An emergency alert intended for just one area went across Ontario. Nobody will say how
Global News
"Emergency alert," the message appearing on phones read, warning people to shelter in place as police investigated a homicide. The suspect: "Unknown male."
As people were returning home from work and settling down for dinner last Thursday, phone screens in Toronto, Barrie, Peterborough and beyond lit up and let out an urgent sound.
“Emergency alert,” the message appearing on phones read, warning the public to shelter in place as police investigated a homicide. The suspect: “Unknown male.”
The order to shelter in place was only an instruction for residents in one Pickering, Ont., neighbourhood, local police later clarified. While the alert included an address and reference to Durham Region, it did not mention the town or neighbourhood in its text.

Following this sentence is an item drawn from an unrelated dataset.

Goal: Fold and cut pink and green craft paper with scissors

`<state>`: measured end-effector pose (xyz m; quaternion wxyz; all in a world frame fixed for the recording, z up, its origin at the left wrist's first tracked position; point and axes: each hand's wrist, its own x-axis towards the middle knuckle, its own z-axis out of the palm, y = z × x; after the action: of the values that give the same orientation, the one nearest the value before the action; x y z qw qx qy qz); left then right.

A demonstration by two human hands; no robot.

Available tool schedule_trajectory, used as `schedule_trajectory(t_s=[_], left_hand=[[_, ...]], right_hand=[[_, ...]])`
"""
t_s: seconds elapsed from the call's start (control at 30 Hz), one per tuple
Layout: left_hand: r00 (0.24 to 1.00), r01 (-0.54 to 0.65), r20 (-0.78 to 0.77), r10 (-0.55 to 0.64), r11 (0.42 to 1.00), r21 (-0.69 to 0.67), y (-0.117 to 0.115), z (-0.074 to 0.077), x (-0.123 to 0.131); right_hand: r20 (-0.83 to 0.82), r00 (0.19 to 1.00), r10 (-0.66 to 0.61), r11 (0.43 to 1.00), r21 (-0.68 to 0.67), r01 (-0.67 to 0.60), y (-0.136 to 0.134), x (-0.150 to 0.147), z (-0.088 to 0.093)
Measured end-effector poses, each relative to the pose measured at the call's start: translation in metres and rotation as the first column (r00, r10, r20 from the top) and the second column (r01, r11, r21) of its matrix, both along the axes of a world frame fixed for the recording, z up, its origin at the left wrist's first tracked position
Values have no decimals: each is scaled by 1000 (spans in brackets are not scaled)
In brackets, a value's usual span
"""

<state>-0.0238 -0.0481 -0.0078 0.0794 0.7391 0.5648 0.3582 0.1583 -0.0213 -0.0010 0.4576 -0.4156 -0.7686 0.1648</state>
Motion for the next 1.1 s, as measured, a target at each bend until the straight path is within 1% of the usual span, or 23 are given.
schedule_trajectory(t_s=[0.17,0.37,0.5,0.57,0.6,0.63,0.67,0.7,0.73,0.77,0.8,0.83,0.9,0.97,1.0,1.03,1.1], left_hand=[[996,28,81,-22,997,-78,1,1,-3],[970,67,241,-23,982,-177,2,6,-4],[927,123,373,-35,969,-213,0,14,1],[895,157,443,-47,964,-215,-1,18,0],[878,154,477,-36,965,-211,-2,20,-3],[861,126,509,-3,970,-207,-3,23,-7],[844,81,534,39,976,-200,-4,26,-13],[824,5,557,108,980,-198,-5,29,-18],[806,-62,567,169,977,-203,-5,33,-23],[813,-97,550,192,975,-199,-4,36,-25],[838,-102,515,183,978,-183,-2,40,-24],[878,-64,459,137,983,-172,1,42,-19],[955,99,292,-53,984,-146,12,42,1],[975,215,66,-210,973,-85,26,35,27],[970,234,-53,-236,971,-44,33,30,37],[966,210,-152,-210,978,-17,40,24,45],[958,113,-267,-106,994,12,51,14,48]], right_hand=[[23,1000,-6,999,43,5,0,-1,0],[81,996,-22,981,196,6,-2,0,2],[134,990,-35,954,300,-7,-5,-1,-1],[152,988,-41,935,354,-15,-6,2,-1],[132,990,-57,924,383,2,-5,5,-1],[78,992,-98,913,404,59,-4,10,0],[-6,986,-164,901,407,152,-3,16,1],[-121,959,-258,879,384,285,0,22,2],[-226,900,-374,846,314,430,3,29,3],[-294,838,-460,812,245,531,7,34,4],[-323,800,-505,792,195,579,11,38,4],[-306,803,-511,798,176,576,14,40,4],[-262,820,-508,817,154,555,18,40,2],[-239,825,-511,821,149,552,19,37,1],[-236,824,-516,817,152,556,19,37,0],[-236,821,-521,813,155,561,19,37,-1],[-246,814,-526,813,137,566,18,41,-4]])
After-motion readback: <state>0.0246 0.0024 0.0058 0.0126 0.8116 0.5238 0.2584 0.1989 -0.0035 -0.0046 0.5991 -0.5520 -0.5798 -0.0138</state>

The emergency alarm was triggered by the fatal stabbing of an 83-year-old woman in a neighbourhood in the northwest of Pickering. It was a stabbing police said was random, eventually arresting a 14-year-old boy and charging him with first-degree murder.
None of that information was in the alert, which told people across the Greater Toronto Area and beyond to lock themselves inside.
“The area the alert extends to and what information is released is at the discretion of the OPP,” a spokesperson for Durham Regional Police, the force which requested the alert, told Global News.
“My understanding is the reach of the alert went further than the requested area as the armed suspect was mobile and there was an imminent threat to public safety.”
Global News Crime Analyst Hank Idsinga said while the area was large, it made sense to rely on the broad power of an emergency alert.